* Task instructions
Locate the word "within" in the entries below, then gather every line that holds it.

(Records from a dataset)

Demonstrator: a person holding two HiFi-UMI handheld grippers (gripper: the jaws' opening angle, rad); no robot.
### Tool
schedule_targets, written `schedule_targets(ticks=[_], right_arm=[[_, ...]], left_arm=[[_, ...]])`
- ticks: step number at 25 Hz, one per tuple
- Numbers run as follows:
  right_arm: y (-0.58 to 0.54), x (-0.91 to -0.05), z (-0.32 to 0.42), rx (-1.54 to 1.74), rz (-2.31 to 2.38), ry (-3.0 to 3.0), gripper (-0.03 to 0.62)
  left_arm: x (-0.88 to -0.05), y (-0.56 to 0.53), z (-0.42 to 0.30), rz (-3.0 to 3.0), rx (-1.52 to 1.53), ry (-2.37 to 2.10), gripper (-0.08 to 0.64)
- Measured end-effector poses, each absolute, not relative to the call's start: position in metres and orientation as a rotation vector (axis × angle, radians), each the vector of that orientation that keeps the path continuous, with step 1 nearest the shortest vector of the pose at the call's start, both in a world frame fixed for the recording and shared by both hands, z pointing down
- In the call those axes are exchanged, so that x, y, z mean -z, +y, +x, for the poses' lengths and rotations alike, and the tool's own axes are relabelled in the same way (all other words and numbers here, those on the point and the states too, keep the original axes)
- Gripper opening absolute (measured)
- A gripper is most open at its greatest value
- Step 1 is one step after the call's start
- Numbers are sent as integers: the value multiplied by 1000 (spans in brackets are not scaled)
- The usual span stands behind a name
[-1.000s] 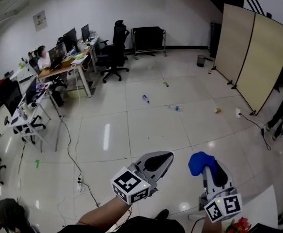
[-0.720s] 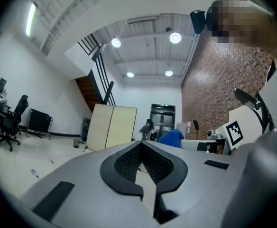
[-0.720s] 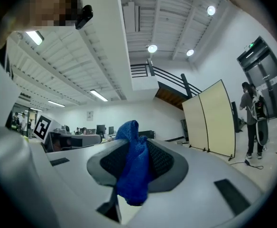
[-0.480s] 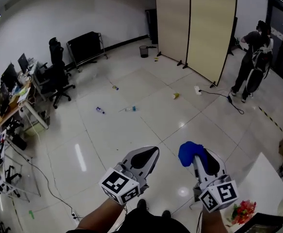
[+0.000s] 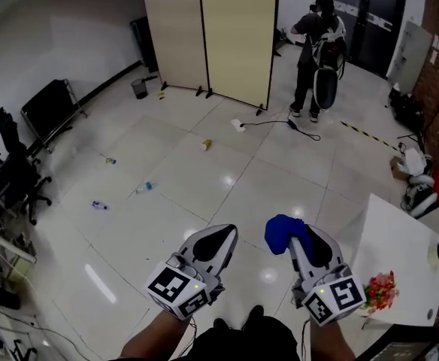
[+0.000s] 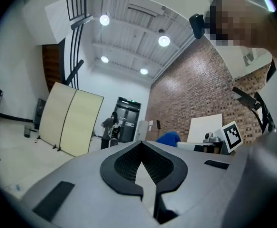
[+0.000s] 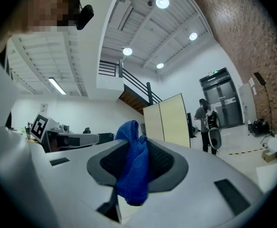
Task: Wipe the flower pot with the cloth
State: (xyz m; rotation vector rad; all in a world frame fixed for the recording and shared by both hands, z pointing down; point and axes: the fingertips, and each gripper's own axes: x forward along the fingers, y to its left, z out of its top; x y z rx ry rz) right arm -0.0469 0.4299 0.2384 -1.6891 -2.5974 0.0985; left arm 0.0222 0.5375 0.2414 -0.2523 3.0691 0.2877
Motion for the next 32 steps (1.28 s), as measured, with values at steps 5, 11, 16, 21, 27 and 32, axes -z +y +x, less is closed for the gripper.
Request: schedule_targets(ticks=[5,11,16,21,27,32], right_arm=[[399,-239,-97,-124,-1542,-2711,98],[362,-229,-146,-125,-1421,-2821,98],[332,-238,-182,-130,-1228,-2893,98],[313,-246,-209,-132,-979,-2975,98],[296,-243,-240,-131,-681,-3065,98],[274,-249,-252,-113,-399,-3110,98]], left_arm=[[-240,512,-51,-448,-241,3060,-3],[-231,474,-133,-641,-209,3026,-3],[-239,441,-191,-833,-241,3005,-3],[-248,418,-238,-1095,-249,2950,-3],[-244,397,-280,-1382,-212,2842,-3],[-249,378,-307,-1599,-235,2741,-3]])
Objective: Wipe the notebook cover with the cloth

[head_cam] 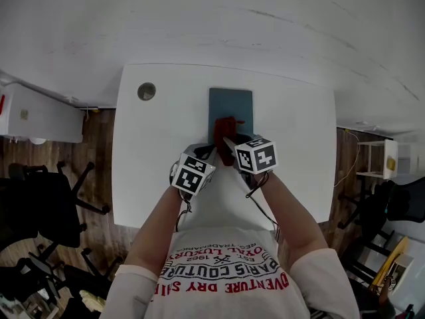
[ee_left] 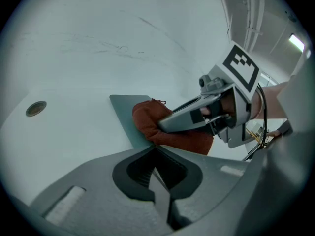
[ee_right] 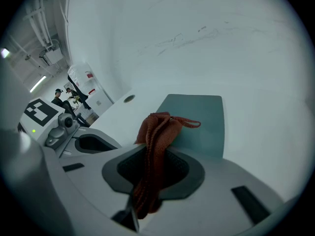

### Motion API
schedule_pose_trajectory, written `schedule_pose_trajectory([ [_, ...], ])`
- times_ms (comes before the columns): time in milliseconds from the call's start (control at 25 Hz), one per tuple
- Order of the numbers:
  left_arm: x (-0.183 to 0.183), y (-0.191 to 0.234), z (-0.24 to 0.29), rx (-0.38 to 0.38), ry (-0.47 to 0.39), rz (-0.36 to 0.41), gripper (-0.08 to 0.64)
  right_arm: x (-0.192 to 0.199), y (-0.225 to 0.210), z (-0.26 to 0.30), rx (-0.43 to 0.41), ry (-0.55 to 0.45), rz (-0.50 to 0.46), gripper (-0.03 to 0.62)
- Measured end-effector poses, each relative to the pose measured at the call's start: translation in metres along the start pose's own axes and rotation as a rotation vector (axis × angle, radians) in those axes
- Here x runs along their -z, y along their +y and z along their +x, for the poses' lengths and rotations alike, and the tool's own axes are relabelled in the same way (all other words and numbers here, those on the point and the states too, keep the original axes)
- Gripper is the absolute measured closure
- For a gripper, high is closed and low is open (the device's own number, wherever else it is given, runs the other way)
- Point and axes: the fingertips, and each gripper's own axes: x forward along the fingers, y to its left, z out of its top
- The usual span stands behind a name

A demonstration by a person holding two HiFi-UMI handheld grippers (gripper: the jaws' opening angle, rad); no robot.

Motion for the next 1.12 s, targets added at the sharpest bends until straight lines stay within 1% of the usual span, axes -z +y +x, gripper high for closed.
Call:
schedule_pose_trajectory([
  [320, 0.000, -0.001, 0.000, -0.008, -0.003, 0.006, 0.551, 0.011, -0.026, -0.020, 0.048, -0.014, 0.030, 0.497],
  [680, 0.000, 0.000, 0.000, -0.021, -0.010, 0.018, 0.551, 0.029, -0.067, -0.050, 0.130, -0.033, 0.098, 0.497],
  [800, 0.000, 0.000, 0.000, -0.022, -0.008, 0.018, 0.551, 0.036, -0.078, -0.059, 0.173, -0.030, 0.124, 0.499],
  [1000, 0.000, -0.001, 0.001, -0.032, -0.013, 0.023, 0.551, 0.054, -0.101, -0.075, 0.278, 0.012, 0.141, 0.507],
  [1040, 0.000, -0.002, 0.001, -0.035, -0.015, 0.024, 0.551, 0.056, -0.103, -0.079, 0.283, 0.004, 0.148, 0.509],
  [1120, -0.001, -0.003, 0.002, -0.042, -0.019, 0.030, 0.551, 0.053, -0.101, -0.086, 0.268, -0.052, 0.168, 0.509],
])
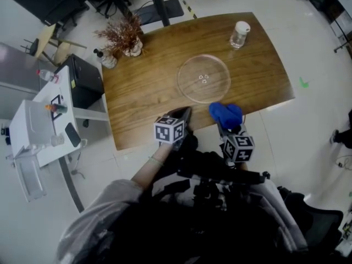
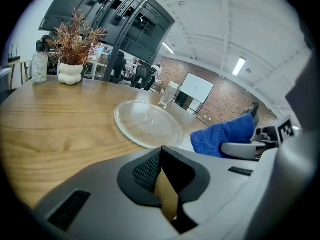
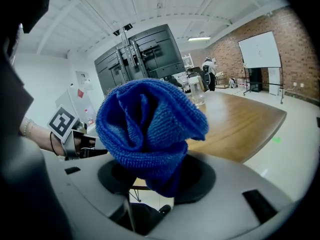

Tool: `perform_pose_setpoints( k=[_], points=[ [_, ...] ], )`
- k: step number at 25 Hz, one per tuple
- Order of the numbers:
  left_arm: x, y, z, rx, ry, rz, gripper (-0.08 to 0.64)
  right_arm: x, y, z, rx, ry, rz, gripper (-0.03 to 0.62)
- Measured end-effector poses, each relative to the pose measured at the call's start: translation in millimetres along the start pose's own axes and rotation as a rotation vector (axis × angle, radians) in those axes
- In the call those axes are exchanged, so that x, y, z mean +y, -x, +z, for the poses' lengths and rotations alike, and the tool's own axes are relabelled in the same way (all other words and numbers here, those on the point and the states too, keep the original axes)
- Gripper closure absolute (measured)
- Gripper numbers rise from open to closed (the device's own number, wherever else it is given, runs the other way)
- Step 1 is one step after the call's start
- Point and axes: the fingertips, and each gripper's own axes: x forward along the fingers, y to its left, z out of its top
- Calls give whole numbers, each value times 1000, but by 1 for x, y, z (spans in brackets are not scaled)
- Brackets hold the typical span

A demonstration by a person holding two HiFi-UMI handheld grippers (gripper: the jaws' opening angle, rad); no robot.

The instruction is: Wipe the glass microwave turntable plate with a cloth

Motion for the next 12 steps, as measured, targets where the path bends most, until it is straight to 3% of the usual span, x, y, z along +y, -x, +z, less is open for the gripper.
perform_pose_setpoints(
  k=[12],
  points=[
    [-40,86,-52,-112,12,101,561,23,49,-37,-23,27,120,403]
  ],
)
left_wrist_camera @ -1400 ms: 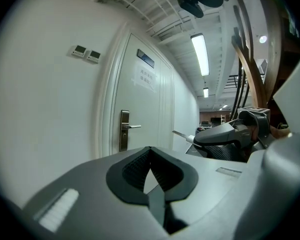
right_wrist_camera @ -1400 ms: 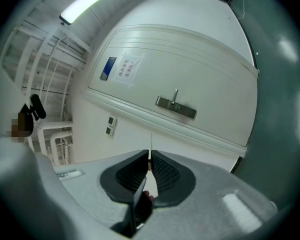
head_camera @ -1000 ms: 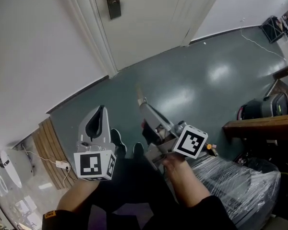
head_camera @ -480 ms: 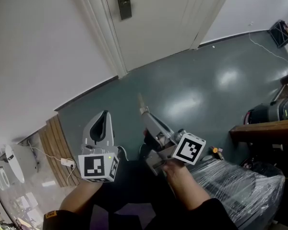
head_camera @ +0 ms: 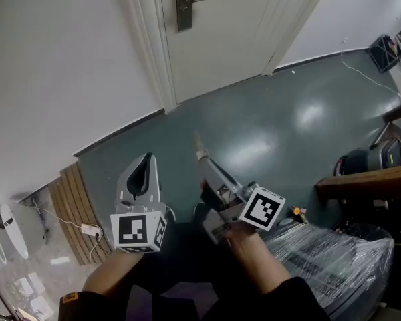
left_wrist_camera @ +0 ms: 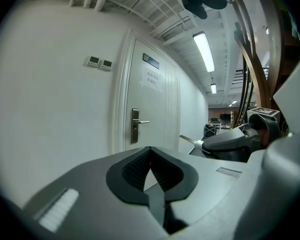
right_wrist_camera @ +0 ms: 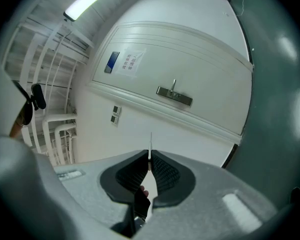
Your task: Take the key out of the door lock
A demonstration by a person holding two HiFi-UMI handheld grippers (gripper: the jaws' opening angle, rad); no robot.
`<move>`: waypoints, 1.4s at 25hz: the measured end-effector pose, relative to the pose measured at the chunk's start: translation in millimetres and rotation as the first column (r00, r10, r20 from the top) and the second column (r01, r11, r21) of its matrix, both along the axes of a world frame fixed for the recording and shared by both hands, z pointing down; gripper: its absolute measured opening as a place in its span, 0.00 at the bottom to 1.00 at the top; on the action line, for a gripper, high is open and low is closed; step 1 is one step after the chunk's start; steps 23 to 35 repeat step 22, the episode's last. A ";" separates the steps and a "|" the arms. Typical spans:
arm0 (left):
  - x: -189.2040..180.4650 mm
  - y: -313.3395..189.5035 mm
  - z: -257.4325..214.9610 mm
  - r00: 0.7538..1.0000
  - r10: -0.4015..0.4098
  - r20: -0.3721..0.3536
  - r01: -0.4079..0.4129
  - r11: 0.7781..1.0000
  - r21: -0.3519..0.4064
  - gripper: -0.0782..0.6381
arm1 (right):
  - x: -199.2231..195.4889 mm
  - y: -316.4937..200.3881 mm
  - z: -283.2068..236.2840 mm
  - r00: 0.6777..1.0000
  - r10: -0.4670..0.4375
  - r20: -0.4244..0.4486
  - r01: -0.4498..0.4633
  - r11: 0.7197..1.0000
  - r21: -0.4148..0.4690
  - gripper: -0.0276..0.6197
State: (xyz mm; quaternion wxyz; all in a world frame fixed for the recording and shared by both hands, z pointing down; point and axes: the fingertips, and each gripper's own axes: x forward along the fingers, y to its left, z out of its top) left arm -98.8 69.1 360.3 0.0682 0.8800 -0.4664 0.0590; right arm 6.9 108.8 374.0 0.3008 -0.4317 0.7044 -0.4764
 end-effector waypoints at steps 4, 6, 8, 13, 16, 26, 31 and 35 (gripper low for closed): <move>-11.2 -0.5 -1.5 1.000 0.006 -0.019 -0.006 1.000 -0.003 0.13 | -10.2 -1.2 -1.6 1.000 0.018 -0.011 -0.018 1.000 -0.006 0.06; -17.9 -1.1 -1.8 1.000 0.006 -0.026 -0.006 1.000 -0.003 0.13 | -16.1 -1.3 -2.3 1.000 0.021 -0.020 -0.021 1.000 -0.008 0.06; -24.1 -0.3 -3.2 0.999 0.005 -0.032 -0.005 1.000 0.001 0.13 | -21.6 0.0 -4.6 0.999 0.020 -0.030 -0.020 1.000 -0.005 0.06; -33.2 2.0 -10.0 0.999 0.012 -0.047 -0.011 1.000 0.011 0.13 | -34.2 1.8 -11.1 0.999 0.022 -0.038 -0.022 1.000 0.005 0.06; -36.4 4.6 -9.4 0.998 0.023 -0.050 -0.022 1.000 0.019 0.13 | -40.0 3.0 -13.0 0.999 0.023 -0.036 -0.023 1.000 0.010 0.06; -39.1 11.3 -8.1 0.998 0.028 -0.052 -0.028 1.000 0.006 0.13 | -41.1 8.3 -12.9 0.999 0.032 -0.025 -0.032 0.999 0.010 0.06; -39.1 11.3 -8.1 0.998 0.028 -0.052 -0.028 1.000 0.006 0.13 | -41.1 8.3 -12.9 0.999 0.032 -0.025 -0.032 0.999 0.010 0.06; -39.1 11.3 -8.1 0.998 0.028 -0.052 -0.028 1.000 0.006 0.13 | -41.1 8.3 -12.9 0.999 0.032 -0.025 -0.032 0.999 0.010 0.06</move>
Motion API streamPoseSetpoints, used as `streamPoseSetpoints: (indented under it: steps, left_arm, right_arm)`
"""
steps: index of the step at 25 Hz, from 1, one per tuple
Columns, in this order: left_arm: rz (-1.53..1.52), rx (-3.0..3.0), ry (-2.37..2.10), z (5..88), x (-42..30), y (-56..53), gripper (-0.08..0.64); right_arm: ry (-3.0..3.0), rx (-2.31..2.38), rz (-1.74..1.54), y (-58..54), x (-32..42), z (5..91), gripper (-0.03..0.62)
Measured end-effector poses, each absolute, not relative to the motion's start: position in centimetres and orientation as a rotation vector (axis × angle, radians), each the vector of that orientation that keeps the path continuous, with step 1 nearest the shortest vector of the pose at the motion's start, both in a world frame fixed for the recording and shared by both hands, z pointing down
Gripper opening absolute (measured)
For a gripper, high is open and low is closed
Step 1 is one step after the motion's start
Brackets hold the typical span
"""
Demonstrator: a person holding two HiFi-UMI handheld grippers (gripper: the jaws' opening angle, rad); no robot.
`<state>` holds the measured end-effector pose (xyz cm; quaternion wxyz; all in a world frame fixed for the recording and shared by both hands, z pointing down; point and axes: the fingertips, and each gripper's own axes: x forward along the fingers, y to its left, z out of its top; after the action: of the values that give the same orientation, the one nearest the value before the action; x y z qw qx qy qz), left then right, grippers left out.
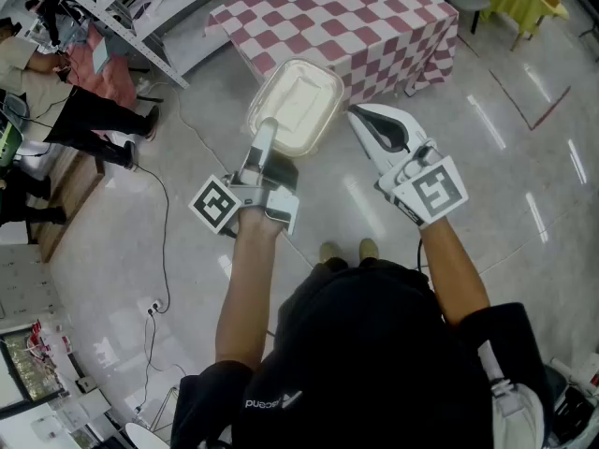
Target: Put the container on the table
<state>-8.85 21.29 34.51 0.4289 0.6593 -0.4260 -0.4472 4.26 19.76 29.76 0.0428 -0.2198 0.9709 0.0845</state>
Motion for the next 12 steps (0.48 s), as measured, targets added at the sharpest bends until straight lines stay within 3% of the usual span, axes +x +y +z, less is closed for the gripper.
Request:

* Response to the exercise
Motion for the next 1.12 s, targets added at the sharpest bends until straight lines stay within 1% of the usual span, axes -z +y +x, gripper high for closed.
Motion for the next 12 steps (0.48 s), as measured, targets added at the sharpest bends until straight lines stay within 3% of the usual span, axes +x +y +z, less is closed for the gripper.

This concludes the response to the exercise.